→ Problem to solve
After finding the line with "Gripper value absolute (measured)" in the entries below, retype exactly each line from there through the line with "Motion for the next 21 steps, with", including that final line.

→ Given data
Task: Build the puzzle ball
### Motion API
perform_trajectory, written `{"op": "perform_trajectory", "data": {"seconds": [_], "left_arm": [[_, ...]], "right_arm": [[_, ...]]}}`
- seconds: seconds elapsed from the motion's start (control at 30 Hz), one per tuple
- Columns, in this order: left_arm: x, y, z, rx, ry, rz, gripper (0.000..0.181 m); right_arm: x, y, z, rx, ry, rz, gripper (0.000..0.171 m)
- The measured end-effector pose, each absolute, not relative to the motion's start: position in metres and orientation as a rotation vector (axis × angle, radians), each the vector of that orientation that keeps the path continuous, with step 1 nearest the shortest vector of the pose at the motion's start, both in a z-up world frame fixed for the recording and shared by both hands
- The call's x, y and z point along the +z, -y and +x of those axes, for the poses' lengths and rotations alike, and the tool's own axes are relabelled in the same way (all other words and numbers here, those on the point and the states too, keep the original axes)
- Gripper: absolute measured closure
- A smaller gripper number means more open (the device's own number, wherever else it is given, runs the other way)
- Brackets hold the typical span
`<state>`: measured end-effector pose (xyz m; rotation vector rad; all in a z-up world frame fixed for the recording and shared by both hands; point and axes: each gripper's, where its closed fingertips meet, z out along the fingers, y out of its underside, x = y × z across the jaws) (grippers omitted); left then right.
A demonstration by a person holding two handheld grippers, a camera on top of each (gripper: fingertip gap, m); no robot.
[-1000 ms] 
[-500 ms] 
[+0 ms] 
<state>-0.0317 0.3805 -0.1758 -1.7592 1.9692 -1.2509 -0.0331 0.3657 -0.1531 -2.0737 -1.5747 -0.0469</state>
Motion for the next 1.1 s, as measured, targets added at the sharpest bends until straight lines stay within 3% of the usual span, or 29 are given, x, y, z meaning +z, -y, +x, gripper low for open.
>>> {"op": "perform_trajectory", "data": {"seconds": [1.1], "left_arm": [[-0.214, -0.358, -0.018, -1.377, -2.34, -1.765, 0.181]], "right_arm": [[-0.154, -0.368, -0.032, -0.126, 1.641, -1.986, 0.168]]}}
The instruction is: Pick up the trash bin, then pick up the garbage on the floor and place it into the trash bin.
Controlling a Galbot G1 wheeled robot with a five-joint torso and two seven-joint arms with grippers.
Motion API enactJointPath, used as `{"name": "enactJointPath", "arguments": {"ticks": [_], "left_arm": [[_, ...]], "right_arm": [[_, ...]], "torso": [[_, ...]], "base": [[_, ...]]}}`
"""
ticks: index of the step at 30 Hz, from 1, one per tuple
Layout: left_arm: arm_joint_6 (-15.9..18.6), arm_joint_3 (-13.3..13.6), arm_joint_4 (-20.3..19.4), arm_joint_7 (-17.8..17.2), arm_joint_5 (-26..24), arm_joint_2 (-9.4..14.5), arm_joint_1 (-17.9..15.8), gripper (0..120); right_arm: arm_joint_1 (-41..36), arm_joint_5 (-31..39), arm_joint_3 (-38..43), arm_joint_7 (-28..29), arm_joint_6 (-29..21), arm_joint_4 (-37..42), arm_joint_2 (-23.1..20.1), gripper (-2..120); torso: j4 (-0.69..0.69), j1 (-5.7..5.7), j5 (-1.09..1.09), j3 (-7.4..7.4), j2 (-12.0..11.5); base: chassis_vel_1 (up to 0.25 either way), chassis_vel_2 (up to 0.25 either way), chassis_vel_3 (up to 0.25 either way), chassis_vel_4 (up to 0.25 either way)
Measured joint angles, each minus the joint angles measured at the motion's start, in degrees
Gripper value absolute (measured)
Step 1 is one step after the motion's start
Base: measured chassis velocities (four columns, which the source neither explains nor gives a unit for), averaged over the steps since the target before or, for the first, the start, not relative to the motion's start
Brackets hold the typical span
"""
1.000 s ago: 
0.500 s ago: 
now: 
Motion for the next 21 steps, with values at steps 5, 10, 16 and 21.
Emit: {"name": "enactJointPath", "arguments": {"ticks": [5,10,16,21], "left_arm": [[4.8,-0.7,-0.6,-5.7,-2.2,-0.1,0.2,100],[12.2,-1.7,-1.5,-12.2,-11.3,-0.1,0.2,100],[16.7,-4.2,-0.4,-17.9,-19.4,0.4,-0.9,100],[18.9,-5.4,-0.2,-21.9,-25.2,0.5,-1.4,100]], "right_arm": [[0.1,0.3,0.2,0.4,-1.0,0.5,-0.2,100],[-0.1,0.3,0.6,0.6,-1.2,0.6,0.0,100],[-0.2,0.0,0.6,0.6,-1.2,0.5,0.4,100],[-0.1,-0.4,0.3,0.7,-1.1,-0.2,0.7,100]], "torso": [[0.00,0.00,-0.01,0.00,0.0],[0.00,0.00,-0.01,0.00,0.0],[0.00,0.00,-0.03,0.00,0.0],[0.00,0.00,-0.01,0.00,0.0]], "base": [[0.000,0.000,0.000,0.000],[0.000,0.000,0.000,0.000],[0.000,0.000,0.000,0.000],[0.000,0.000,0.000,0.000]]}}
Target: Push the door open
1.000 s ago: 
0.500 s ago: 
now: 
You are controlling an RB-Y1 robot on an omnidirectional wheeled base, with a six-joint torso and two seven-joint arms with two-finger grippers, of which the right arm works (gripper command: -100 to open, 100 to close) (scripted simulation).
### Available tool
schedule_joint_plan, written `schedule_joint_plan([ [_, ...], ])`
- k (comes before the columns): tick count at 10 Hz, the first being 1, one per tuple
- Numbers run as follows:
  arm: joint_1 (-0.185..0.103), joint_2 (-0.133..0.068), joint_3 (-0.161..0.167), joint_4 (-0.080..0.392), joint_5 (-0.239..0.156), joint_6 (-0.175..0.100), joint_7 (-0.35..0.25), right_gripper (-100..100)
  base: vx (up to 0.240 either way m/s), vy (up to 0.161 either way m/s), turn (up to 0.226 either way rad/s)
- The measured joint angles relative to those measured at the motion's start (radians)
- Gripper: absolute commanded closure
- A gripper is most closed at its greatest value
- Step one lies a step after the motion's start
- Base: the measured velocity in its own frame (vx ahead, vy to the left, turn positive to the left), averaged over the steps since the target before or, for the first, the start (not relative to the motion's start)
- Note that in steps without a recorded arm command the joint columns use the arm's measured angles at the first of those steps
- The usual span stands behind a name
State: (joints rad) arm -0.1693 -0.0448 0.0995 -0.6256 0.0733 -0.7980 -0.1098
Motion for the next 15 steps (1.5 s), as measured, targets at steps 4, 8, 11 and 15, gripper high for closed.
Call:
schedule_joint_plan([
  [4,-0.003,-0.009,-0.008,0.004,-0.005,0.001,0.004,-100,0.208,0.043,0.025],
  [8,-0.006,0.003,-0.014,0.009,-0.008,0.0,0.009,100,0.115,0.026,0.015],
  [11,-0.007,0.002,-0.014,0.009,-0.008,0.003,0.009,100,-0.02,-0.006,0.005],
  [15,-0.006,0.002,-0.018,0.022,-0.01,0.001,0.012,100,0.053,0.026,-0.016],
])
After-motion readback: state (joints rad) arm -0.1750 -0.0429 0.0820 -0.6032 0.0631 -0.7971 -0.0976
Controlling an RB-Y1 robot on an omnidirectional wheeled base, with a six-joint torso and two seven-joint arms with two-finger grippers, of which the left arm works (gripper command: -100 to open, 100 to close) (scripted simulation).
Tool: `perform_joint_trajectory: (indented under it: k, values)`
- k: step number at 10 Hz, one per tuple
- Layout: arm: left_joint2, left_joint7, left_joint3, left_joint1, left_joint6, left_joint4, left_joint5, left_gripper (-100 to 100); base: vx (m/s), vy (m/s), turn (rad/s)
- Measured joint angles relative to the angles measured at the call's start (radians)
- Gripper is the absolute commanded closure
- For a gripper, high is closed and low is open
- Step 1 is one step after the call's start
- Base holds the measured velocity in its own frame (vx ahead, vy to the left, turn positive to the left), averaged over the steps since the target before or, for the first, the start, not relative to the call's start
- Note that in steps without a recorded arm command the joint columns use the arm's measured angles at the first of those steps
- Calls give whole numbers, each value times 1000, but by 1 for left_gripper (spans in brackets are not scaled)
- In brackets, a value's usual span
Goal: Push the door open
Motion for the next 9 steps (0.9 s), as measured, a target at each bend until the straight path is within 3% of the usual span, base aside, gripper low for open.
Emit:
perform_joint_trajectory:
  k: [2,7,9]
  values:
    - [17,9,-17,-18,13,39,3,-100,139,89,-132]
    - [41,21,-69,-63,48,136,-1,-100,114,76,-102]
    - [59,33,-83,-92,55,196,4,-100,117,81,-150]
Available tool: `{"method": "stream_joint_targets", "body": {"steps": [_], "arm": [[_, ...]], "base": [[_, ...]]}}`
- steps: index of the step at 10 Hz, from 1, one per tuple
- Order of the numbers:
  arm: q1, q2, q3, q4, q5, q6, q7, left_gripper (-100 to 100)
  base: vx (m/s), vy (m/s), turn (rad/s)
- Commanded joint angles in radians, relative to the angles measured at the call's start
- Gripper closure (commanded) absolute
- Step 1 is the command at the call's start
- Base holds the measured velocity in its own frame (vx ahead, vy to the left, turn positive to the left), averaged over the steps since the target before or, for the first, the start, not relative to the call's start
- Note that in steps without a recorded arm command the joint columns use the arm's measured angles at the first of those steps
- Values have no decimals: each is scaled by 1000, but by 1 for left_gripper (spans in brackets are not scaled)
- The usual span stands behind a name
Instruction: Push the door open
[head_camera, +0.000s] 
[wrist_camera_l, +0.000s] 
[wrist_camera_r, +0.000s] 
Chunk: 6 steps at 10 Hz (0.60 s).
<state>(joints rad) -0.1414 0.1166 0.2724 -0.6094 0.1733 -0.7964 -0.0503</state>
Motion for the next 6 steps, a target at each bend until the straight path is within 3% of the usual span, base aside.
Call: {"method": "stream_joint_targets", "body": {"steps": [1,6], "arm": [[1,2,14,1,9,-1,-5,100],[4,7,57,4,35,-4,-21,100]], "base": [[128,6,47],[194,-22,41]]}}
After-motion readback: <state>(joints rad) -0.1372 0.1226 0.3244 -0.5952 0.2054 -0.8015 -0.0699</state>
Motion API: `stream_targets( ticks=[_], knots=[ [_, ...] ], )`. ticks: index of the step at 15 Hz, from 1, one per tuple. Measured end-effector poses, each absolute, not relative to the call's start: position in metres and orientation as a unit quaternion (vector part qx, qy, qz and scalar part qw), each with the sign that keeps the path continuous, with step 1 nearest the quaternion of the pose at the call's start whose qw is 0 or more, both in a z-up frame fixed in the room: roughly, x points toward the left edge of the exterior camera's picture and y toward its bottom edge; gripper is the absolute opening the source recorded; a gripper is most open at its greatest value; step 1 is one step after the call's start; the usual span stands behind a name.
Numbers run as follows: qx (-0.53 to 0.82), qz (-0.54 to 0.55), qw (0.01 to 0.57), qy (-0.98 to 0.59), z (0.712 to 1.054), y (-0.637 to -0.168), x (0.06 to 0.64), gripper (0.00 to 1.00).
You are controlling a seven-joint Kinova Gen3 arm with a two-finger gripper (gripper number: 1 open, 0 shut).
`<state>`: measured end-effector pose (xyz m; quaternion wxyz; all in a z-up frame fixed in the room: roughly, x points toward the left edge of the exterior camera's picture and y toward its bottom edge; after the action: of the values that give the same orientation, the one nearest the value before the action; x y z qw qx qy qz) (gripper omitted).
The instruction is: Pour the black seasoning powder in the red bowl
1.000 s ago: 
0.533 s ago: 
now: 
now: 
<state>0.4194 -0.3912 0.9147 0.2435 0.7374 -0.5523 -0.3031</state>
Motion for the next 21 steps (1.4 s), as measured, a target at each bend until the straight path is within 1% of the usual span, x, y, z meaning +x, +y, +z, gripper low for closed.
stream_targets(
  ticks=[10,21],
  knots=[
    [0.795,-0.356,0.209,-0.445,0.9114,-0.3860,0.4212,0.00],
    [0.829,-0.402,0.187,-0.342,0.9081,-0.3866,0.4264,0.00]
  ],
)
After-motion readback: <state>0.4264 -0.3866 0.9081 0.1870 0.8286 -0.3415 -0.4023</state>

→ Solution
Gripper value absolute (measured)
Step 1 is one step after the motion's start
Base: measured chassis velocities (four columns, which the source neither explains nor gives a unit for), averaged over the steps since the target before or, for the first, the start, not relative to the motion's start
Brackets hold the typical span
"""
1.000 s ago: 
0.500 s ago: 
now: 
Motion for the next 21 steps, with values at steps 5, 10, 16 and 21.

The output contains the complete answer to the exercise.